Миссис Бьют делала все, что могла сделать хорошая и почтенная мать. Она приглашала к себе яхтсменов из Саутгемптона, священников из Винчестерского собора и офицеров из местных казарм. Во время судебных сессий она пыталась заманить к себе молодых судейских и поощряла Джима приводить домой товарищей, с которыми он участвовал в охоте. Чего не сделает мать для блага своих возлюбленных чад!
Понятно, что между такой женщиной и ее деверем, ужасным баронетом из замка, не могло быть ничего общего. Разрыв между братьями был полный. Да и никто из соседей теперь знать не хотел сэра Питта, ибо старый баронет стал позором для всего графства. Его отвращение к порядочному обществу усиливалось с каждым годом, и с тех пор как Питт и леди Джейн после свадьбы сочли своим долгом нанести ему визит, ворота его замка не отворялись ни для одного господского экипажа.
Это был неудачный, ужасный визит, о котором в семье вспоминали потом не иначе как с содроганием. Питт, сам не свой от стыда, просил жену никогда не упоминать о нем, и только через миссис Бьют, которая по-прежнему знала все, что делалось в замке, стали известны подробности приема, оказанного сэром Питтом сыну и невестке.

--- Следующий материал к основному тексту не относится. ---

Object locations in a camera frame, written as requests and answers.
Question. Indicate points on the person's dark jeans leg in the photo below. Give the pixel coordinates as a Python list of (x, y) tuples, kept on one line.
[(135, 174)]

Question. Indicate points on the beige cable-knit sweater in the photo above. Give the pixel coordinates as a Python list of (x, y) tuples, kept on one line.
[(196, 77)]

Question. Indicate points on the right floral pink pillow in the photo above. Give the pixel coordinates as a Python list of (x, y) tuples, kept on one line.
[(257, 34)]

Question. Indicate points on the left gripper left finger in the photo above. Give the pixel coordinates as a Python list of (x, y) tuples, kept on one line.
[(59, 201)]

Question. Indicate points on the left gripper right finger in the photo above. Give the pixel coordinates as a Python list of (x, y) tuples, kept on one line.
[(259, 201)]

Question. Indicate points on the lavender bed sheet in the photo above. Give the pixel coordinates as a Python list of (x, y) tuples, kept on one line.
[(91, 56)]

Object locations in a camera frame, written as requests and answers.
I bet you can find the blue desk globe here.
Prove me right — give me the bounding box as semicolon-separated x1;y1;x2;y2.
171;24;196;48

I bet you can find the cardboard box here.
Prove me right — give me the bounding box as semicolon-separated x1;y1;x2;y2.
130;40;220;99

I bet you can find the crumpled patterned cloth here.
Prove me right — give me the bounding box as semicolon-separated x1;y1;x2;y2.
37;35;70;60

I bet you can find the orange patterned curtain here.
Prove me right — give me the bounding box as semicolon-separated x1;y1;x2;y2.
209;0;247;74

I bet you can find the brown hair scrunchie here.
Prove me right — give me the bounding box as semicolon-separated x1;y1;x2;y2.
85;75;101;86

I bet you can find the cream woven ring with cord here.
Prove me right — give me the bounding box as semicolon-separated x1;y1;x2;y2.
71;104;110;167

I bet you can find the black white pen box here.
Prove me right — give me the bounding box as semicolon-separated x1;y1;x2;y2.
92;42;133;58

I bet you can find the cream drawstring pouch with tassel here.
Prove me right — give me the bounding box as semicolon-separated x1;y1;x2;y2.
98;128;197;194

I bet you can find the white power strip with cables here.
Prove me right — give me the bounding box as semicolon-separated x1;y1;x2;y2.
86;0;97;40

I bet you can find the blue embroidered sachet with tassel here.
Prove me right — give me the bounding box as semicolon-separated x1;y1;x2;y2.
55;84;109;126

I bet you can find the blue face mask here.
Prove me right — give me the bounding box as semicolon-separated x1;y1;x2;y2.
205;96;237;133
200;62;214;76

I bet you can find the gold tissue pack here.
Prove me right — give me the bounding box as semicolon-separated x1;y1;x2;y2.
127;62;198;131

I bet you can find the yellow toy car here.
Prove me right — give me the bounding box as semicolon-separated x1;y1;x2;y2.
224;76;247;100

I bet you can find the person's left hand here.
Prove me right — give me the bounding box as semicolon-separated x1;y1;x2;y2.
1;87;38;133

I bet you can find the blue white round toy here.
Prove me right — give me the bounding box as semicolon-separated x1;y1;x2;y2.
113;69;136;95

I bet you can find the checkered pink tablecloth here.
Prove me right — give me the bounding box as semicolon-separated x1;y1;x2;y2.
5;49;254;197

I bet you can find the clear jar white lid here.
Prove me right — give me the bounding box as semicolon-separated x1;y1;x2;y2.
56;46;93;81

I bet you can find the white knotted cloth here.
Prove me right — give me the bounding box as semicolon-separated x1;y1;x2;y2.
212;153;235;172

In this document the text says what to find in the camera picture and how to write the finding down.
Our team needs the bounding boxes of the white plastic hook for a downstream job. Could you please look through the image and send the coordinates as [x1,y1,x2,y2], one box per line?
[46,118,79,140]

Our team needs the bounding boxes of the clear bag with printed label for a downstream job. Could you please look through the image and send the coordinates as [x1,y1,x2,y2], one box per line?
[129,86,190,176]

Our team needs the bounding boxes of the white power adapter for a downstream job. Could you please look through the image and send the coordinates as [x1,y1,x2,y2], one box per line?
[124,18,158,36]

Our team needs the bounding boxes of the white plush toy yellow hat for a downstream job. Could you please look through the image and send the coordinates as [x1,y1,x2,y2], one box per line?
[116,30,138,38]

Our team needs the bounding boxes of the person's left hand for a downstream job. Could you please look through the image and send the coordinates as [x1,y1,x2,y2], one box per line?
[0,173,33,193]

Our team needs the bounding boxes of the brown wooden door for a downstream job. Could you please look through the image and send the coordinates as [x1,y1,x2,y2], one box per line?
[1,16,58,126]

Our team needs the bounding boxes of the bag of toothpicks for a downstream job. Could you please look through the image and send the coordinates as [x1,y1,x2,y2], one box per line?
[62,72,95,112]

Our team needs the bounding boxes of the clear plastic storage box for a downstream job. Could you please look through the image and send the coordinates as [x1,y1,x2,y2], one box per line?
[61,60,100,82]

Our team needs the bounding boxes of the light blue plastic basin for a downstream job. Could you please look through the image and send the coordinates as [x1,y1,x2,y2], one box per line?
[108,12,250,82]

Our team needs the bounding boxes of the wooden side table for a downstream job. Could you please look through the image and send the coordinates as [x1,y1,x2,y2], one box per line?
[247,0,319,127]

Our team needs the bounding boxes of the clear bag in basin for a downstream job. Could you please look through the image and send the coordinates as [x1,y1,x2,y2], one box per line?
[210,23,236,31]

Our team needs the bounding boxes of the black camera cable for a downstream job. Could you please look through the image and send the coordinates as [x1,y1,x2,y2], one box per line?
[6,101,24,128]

Пока они ехали по аллее парка в своей чистенькой, нарядной карете, Питт с негодованием и ужасом заметил большие вырубки между деревьев – его деревьев, – которые старый баронет рубил совершенно безбожно. Вид у парка был заброшенный и унылый. Проезжие дороги содержались дурно, и нарядный экипаж тащился по грязи и проваливался в глубокие лужи. Большая площадка перед террасой почернела и затянулась мхом; нарядные когда-то цветочные клумбы поросли сорной травой и заглохли. Почти по всему фасаду дома ставни были наглухо закрыты; засов у входной двери был отодвинут только после целого ряда звонков, и когда Хорокс ввел наконец наследника Королевского Кроули и его молодую жену в жилище предков, какое-то существо в лентах промелькнуло по почернелой дубовой лестнице и исчезло в верхних покоях. Он проводил их в так называемую "библиотеку" сэра Питта, и чем больше Питт и леди Джейн приближались к этой части здания, тем сильнее ощущали запах табачного дыма.
– Сэр Питт не совсем здоров, – виноватым тоном сказал Хорокс и намекнул на то, что его хозяин страдает прострелом.
Библиотека выходила окнами на главную аллею. Сэр Питт, стоя у открытого окна, орал на форейтора и слугу Питта, собиравшихся извлечь багаж из кареты.